The pipeline is based on the drake package (William Michael Landau, (2018). The drake R package: a pipeline toolkit for reproducibility and high-performance computing. Journal of Open Source Software, 3(21), 550, https://doi.org/10.21105/joss.00550) and can be used for the analysis of proteomics data that is labeled for binary classification.
Following steps are performed:
- Wilcoxon rank sum test for univariate analysis
- Fold change calculation
- Builing of a classification model based on Random Forest
- Ranking and selection of proteins (based on mean Gini index of Random Forest model)
The selected proteins are analysed by:
- Gene ontology term enrichment analysis
- Pathway enrichment analysis
- Disease ontology enrichment analysis
The pipeline requires two input files in csv-format.
- The proteomics data set contains the protein measurements. The first column must contain a unique sample identifier. The second column has to contain the label used for classification (e.g. "healthy" and "affected"). Only two different labels are allowed and the class of effect (e.g. with treatment/mutation/symptoms) should be listed first if the column is converted into a factor, i.e. the class of effect should be first alphabetically, to allow for the correct baseline for the fold change calculations.
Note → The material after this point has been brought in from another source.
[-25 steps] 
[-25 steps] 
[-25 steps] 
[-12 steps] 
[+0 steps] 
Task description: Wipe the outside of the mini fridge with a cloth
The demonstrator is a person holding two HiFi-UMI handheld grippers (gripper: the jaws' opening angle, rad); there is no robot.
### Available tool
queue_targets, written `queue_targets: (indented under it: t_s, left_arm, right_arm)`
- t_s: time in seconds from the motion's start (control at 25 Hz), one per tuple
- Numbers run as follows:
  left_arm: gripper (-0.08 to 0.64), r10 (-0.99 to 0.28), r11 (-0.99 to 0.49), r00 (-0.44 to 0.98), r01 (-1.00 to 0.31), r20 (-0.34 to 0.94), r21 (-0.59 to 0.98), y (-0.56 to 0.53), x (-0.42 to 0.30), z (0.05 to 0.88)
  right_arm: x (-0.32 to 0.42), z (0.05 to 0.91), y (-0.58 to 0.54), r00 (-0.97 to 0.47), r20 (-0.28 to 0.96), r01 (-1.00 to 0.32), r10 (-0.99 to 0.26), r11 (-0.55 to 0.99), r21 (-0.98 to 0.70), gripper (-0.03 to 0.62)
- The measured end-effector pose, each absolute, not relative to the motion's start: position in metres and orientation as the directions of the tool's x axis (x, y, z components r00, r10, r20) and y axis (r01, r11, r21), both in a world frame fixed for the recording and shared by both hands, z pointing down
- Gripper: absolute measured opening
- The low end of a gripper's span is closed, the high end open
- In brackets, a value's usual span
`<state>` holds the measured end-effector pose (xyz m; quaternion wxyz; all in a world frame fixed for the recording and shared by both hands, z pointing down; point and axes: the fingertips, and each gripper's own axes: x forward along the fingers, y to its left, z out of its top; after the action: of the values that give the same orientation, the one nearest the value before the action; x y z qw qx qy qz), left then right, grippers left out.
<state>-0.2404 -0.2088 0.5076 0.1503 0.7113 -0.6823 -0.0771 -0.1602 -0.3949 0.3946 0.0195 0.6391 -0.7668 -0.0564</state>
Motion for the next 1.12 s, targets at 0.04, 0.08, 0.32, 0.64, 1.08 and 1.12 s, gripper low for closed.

- The protein information data set should contain two columns. The first column will contain a unique description of all proteins/targets measured. The second column will contain the associated gene name of the target. For every target used in the proteomics data set (column names), there should be an entry in the first column of the protein information data set. Duplicated gene names are allowed.
Are any of the requirments not met, it will lead to the termination of the pipeline before any analysis steps.
- Download the files of the repository.
- Move the two required csv files into the same directory where you saved the downloaded files.
- Edit plan.R by replacing "path/to/csvfile" with the file name of the two csv files in data_in and protein_info_in respectively.
- Set the directory containing the repository files as your working directory.
- Run the following code
install.packages("drake")
library(drake)
new_cache()
A folder to save your cache has been created. Your directory should have the following structure now:
- .drake
- R
- functions.R
- packages.R
- plan.R
- make.R
- Report.Rmd
- your_proteomics_dataset.csv
- your_protein_information_dataset.csv
- Execute make.R in R to run the pipeline analysis. The results will be in the form of an HTML report that will be created in the same directory.